§ Aim of the exercise: Here, set down only the lines between the line that contains "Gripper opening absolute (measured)" and the final line of the material, both included, exactly as written. Skip the pictures.

** Data follows **

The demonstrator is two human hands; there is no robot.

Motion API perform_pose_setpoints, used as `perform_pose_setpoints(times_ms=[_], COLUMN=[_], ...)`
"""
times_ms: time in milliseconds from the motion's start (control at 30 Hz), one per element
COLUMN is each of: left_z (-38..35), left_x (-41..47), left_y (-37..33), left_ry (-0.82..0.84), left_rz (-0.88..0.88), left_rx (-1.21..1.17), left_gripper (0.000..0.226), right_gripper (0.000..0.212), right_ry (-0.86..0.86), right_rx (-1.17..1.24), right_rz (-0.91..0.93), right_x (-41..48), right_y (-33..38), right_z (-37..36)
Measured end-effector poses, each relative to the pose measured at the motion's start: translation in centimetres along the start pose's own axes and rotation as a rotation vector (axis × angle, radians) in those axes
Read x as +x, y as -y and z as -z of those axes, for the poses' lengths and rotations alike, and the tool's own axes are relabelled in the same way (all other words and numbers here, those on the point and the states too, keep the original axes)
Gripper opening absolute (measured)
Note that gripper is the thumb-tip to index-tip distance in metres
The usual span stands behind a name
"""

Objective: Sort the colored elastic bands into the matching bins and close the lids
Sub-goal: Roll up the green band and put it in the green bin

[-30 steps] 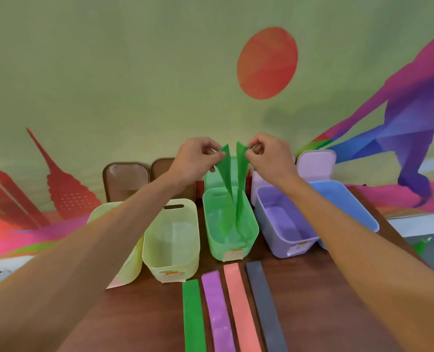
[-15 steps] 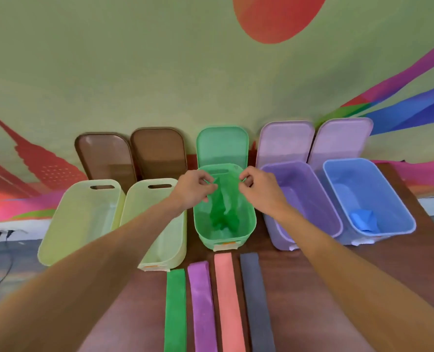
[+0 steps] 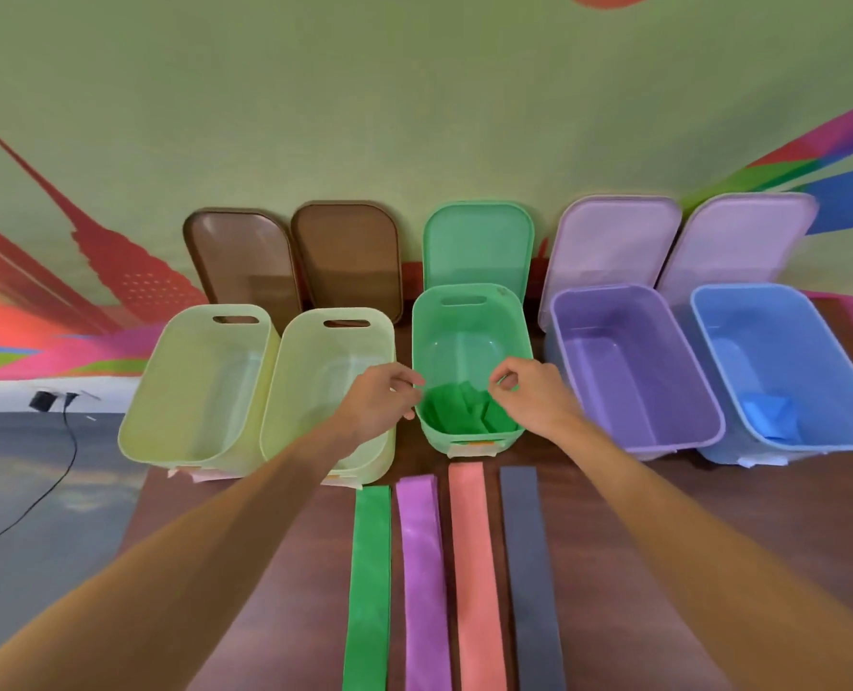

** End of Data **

§ Reply to the exercise:
Gripper opening absolute (measured)
Note that gripper is the thumb-tip to index-tip distance in metres
The usual span stands behind a name
"""

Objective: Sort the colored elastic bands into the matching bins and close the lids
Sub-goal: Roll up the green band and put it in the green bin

[-30 steps] 
[-15 steps] 
[+0 steps] 

No additional output will be produced.